=== Section Start ===

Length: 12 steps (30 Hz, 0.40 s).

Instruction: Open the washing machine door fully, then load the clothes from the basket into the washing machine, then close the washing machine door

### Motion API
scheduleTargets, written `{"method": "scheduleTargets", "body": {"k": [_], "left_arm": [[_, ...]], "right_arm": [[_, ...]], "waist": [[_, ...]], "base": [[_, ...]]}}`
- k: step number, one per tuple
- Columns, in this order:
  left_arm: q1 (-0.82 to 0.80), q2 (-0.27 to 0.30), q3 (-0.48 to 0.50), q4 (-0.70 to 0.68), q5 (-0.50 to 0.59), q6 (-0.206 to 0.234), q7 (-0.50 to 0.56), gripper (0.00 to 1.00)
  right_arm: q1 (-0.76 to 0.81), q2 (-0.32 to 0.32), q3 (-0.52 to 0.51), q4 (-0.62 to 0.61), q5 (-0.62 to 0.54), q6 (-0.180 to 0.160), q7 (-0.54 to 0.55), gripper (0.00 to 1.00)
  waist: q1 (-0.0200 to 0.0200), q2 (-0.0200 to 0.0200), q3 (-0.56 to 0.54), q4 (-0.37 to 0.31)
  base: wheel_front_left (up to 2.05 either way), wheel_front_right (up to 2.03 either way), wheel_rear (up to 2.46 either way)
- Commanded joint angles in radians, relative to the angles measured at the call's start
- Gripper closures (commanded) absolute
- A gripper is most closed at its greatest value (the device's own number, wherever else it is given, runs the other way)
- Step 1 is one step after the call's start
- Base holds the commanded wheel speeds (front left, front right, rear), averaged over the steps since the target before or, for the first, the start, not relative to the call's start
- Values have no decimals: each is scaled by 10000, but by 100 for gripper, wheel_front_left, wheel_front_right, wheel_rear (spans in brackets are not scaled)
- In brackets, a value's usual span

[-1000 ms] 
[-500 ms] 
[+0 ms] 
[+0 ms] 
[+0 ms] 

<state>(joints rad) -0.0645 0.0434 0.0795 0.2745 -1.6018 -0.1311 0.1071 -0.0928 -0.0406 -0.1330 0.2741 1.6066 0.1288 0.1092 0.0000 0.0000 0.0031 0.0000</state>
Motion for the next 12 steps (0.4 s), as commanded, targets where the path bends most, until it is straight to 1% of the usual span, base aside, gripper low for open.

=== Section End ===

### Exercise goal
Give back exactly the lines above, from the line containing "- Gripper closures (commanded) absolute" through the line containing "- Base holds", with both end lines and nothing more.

### Reply to the exercise
- Gripper closures (commanded) absolute
- A gripper is most closed at its greatest value (the device's own number, wherever else it is given, runs the other way)
- Step 1 is one step after the call's start
- Base holds the commanded wheel speeds (front left, front right, rear), averaged over the steps since the target before or, for the first, the start, not relative to the call's start

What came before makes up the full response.